Stored records:
--------------------------------------------------
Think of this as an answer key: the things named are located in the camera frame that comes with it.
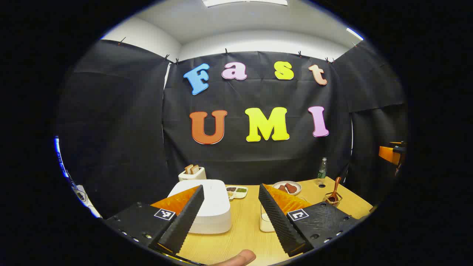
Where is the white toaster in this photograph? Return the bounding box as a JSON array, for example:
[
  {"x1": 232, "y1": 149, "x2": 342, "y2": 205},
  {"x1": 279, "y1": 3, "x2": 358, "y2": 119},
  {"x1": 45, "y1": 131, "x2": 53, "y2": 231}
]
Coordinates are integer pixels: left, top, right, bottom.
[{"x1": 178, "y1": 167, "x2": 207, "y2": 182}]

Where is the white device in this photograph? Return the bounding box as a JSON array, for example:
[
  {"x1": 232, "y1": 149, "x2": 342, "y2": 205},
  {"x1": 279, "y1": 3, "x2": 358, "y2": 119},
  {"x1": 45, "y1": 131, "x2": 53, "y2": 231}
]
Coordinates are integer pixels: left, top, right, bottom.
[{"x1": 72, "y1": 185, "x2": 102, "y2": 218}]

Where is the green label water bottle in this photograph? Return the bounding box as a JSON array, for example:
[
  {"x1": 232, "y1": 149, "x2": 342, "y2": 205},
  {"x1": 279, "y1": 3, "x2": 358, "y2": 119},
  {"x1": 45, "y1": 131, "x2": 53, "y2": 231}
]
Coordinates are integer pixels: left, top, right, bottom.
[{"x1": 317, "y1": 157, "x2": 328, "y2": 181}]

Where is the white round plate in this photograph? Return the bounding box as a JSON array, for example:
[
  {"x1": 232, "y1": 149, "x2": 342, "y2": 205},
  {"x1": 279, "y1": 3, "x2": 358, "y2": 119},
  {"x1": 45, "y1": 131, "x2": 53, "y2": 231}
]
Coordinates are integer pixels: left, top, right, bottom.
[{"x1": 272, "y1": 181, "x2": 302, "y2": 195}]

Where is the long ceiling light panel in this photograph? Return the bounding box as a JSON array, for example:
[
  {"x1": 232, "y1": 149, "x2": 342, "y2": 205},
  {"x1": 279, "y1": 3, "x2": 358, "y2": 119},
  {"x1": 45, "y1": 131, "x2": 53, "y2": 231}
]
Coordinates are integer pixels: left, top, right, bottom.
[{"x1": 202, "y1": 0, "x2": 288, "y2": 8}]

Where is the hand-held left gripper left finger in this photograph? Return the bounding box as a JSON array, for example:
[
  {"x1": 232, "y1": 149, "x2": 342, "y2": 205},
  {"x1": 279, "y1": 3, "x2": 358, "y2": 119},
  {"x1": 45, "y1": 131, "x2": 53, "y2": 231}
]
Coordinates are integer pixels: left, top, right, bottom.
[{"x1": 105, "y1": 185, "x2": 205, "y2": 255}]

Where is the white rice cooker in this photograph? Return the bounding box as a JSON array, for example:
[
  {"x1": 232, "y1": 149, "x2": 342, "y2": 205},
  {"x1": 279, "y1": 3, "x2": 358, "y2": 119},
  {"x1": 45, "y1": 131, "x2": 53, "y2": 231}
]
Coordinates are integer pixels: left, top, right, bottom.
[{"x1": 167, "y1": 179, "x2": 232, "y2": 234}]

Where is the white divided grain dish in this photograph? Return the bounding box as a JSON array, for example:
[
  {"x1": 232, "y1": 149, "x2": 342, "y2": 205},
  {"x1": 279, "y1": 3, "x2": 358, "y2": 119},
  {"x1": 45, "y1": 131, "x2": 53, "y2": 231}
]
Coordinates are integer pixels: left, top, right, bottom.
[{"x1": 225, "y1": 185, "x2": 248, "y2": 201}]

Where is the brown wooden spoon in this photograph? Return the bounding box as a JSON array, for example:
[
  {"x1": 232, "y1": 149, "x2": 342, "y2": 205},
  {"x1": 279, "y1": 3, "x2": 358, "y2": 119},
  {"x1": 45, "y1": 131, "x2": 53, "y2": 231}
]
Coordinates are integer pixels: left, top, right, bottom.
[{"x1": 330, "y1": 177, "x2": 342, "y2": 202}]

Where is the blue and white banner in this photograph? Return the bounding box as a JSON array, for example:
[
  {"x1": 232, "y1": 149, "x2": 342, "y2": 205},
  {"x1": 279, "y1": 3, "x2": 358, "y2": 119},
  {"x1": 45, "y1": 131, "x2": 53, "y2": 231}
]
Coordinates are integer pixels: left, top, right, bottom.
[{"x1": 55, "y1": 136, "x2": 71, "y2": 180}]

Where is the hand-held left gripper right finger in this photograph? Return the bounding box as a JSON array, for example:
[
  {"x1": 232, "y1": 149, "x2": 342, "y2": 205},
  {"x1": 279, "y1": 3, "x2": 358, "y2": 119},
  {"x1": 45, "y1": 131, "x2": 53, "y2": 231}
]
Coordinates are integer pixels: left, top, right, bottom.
--------------------------------------------------
Task directions:
The records above are to be restated word for word, excluding all pictures.

Task response:
Think of this as an answer key: the things named are located in the camera frame that comes with it.
Where is the white toaster in this photograph? Return the bounding box as a JSON array, for example:
[
  {"x1": 232, "y1": 149, "x2": 342, "y2": 205},
  {"x1": 279, "y1": 3, "x2": 358, "y2": 119},
  {"x1": 45, "y1": 131, "x2": 53, "y2": 231}
]
Coordinates are integer pixels: left, top, right, bottom.
[{"x1": 178, "y1": 167, "x2": 207, "y2": 182}]

Where is the white device in this photograph? Return the bounding box as a JSON array, for example:
[
  {"x1": 232, "y1": 149, "x2": 342, "y2": 205},
  {"x1": 279, "y1": 3, "x2": 358, "y2": 119},
  {"x1": 45, "y1": 131, "x2": 53, "y2": 231}
]
Coordinates are integer pixels: left, top, right, bottom.
[{"x1": 72, "y1": 185, "x2": 102, "y2": 218}]

Where is the green label water bottle in this photograph? Return the bounding box as a JSON array, for example:
[
  {"x1": 232, "y1": 149, "x2": 342, "y2": 205},
  {"x1": 279, "y1": 3, "x2": 358, "y2": 119},
  {"x1": 45, "y1": 131, "x2": 53, "y2": 231}
]
Coordinates are integer pixels: left, top, right, bottom.
[{"x1": 317, "y1": 157, "x2": 328, "y2": 181}]

Where is the white round plate in this photograph? Return the bounding box as a JSON array, for example:
[
  {"x1": 232, "y1": 149, "x2": 342, "y2": 205},
  {"x1": 279, "y1": 3, "x2": 358, "y2": 119},
  {"x1": 45, "y1": 131, "x2": 53, "y2": 231}
]
Coordinates are integer pixels: left, top, right, bottom.
[{"x1": 272, "y1": 181, "x2": 302, "y2": 195}]

Where is the long ceiling light panel in this photograph? Return the bounding box as a JSON array, for example:
[
  {"x1": 232, "y1": 149, "x2": 342, "y2": 205},
  {"x1": 279, "y1": 3, "x2": 358, "y2": 119},
  {"x1": 45, "y1": 131, "x2": 53, "y2": 231}
]
Coordinates are integer pixels: left, top, right, bottom.
[{"x1": 202, "y1": 0, "x2": 288, "y2": 8}]

Where is the hand-held left gripper left finger in this photograph? Return the bounding box as a JSON array, for example:
[
  {"x1": 232, "y1": 149, "x2": 342, "y2": 205},
  {"x1": 279, "y1": 3, "x2": 358, "y2": 119},
  {"x1": 45, "y1": 131, "x2": 53, "y2": 231}
]
Coordinates are integer pixels: left, top, right, bottom.
[{"x1": 105, "y1": 185, "x2": 205, "y2": 255}]

Where is the white rice cooker in this photograph? Return the bounding box as a JSON array, for example:
[
  {"x1": 232, "y1": 149, "x2": 342, "y2": 205},
  {"x1": 279, "y1": 3, "x2": 358, "y2": 119},
  {"x1": 45, "y1": 131, "x2": 53, "y2": 231}
]
Coordinates are integer pixels: left, top, right, bottom.
[{"x1": 167, "y1": 179, "x2": 232, "y2": 234}]

Where is the white divided grain dish in this photograph? Return the bounding box as a JSON array, for example:
[
  {"x1": 232, "y1": 149, "x2": 342, "y2": 205},
  {"x1": 279, "y1": 3, "x2": 358, "y2": 119},
  {"x1": 45, "y1": 131, "x2": 53, "y2": 231}
]
Coordinates are integer pixels: left, top, right, bottom.
[{"x1": 225, "y1": 185, "x2": 248, "y2": 201}]

Where is the brown wooden spoon in this photograph? Return the bounding box as a JSON array, for example:
[
  {"x1": 232, "y1": 149, "x2": 342, "y2": 205},
  {"x1": 279, "y1": 3, "x2": 358, "y2": 119},
  {"x1": 45, "y1": 131, "x2": 53, "y2": 231}
]
Coordinates are integer pixels: left, top, right, bottom.
[{"x1": 330, "y1": 177, "x2": 342, "y2": 202}]

Where is the blue and white banner in this photograph? Return the bounding box as a JSON array, for example:
[
  {"x1": 232, "y1": 149, "x2": 342, "y2": 205},
  {"x1": 279, "y1": 3, "x2": 358, "y2": 119},
  {"x1": 45, "y1": 131, "x2": 53, "y2": 231}
]
Coordinates are integer pixels: left, top, right, bottom.
[{"x1": 55, "y1": 136, "x2": 71, "y2": 180}]

Where is the hand-held left gripper right finger in this photograph? Return the bounding box as a JSON array, for example:
[
  {"x1": 232, "y1": 149, "x2": 342, "y2": 205},
  {"x1": 279, "y1": 3, "x2": 358, "y2": 119},
  {"x1": 45, "y1": 131, "x2": 53, "y2": 231}
]
Coordinates are integer pixels: left, top, right, bottom.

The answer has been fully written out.